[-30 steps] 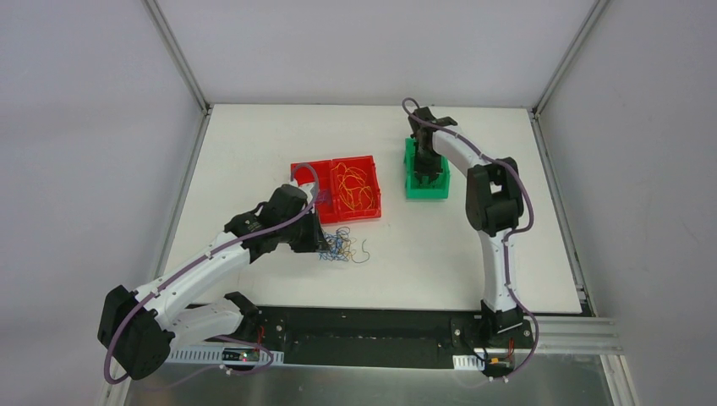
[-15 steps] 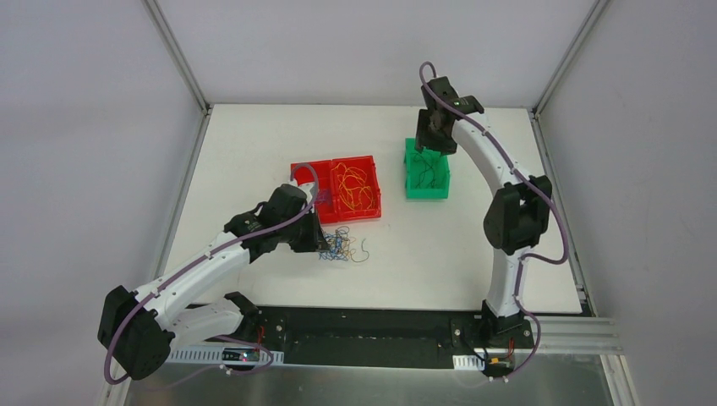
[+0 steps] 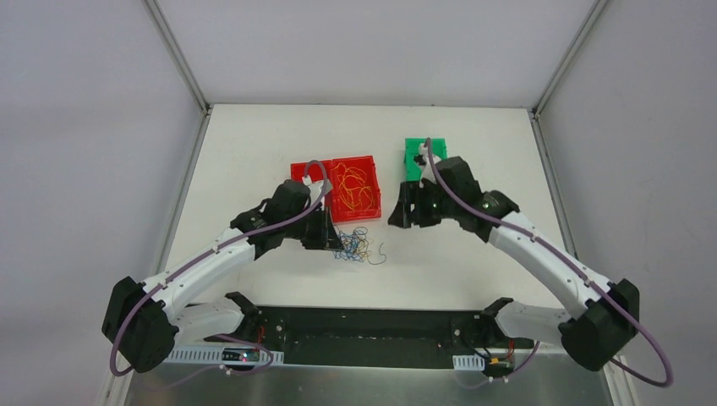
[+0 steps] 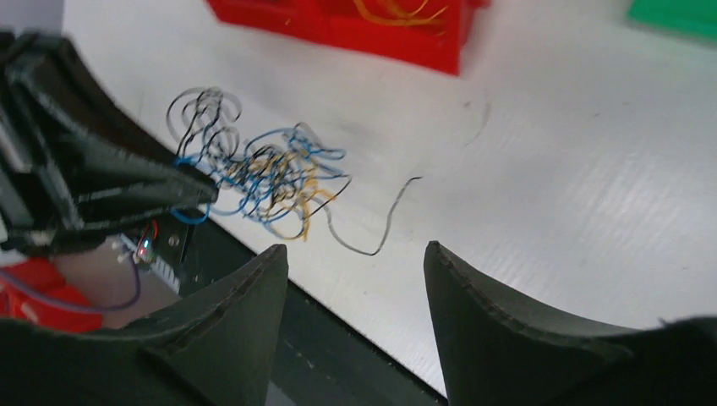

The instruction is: Untangle the cables

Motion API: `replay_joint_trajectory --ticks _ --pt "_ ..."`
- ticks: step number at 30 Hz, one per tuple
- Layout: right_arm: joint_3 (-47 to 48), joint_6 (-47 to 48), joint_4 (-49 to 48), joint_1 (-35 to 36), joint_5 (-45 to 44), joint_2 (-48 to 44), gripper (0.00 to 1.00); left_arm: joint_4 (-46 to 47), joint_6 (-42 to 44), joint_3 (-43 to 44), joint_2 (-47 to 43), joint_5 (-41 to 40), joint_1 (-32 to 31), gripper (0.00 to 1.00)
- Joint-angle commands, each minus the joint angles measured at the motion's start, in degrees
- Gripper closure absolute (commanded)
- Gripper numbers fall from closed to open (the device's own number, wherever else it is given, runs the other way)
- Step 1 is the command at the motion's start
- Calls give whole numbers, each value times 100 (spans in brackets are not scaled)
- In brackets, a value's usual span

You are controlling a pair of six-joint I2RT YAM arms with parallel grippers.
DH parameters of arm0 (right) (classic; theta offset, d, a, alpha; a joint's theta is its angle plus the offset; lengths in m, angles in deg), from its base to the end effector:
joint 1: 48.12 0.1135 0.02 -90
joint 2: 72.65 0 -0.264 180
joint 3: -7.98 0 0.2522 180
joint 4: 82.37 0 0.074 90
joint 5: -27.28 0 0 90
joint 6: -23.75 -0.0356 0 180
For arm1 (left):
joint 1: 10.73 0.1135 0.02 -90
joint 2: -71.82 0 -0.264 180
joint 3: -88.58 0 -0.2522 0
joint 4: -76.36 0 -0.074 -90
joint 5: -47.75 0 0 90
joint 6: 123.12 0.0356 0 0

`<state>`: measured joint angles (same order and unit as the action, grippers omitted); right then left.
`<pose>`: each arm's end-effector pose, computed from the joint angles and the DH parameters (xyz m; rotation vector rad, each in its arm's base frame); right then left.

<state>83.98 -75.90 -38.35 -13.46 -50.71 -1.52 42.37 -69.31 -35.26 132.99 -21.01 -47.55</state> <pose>0.2181 0.1598 0.3160 -0.6144 2.2356 0.6407 0.1742 -0.1465 0.2553 0.2303 2.4252 -1.0542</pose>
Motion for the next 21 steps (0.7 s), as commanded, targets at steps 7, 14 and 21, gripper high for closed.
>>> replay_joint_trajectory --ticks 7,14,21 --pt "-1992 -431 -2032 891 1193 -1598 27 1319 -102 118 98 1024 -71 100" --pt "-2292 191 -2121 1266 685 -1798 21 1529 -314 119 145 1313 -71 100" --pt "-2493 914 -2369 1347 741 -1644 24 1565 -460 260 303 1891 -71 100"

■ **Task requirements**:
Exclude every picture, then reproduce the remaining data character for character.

■ **Answer to the exercise**:
[-30 steps] 
[-15 steps] 
[+0 steps] 
[+0 steps] 

The instruction is: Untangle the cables

Motion API: `replay_joint_trajectory --ticks _ --pt "_ ..."`
- ticks: step number at 30 Hz, one per tuple
- Layout: right_arm: joint_3 (-47 to 48), joint_6 (-47 to 48), joint_4 (-49 to 48), joint_1 (-35 to 36), joint_5 (-45 to 44), joint_2 (-48 to 44), gripper (0.00 to 1.00); left_arm: joint_4 (-46 to 47), joint_6 (-42 to 44), joint_3 (-43 to 44), joint_2 (-47 to 43), joint_5 (-41 to 40), joint_1 (-32 to 31), gripper (0.00 to 1.00)
- Joint-angle commands, each minus the joint angles measured at the motion's start, in degrees
- Gripper closure absolute (commanded)
- Gripper numbers fall from closed to open (the device's own number, wherever else it is given, runs the other way)
- Step 1 is the command at the motion's start
- Calls give whole numbers, each value times 100 (spans in brackets are not scaled)
- In brackets, a value's usual span

You are controlling a pair of six-joint I2RT YAM arms with parallel grippers.
DH parameters of arm0 (right) (classic; theta offset, d, a, alpha; a joint's theta is its angle plus the offset; lengths in m, angles in deg), from its base to the end effector:
joint 1: 48.12 0.1135 0.02 -90
joint 2: 72.65 0 -0.264 180
joint 3: -7.98 0 0.2522 180
joint 4: 82.37 0 0.074 90
joint 5: -27.28 0 0 90
joint 6: -23.75 -0.0356 0 180
For arm1 (left):
joint 1: 10.73 0.1135 0.02 -90
joint 2: -71.82 0 -0.264 180
joint 3: -88.58 0 -0.2522 0
joint 4: -76.36 0 -0.074 -90
joint 5: -47.75 0 0 90
joint 6: 123.12 0.0356 0 0

`<state>`: measured joint angles (same order and unit as the action, grippers omitted); right then left.
`<pose>`: each arm's end-effector pose, computed from the joint angles and the DH parameters (xyz m; rotation vector rad, each in its arm's base frame); right then left.

<state>83.98 -75.90 -38.35 -13.46 -50.71 -1.52 42.37 -69.31 -35.26 132.99 -21.01 -47.55</state> <pose>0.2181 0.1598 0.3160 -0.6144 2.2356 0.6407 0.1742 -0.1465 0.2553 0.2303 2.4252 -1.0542</pose>
Motion for the next 21 steps (0.7 s), as commanded, targets at steps 7, 14 and 21, gripper high for closed.
>>> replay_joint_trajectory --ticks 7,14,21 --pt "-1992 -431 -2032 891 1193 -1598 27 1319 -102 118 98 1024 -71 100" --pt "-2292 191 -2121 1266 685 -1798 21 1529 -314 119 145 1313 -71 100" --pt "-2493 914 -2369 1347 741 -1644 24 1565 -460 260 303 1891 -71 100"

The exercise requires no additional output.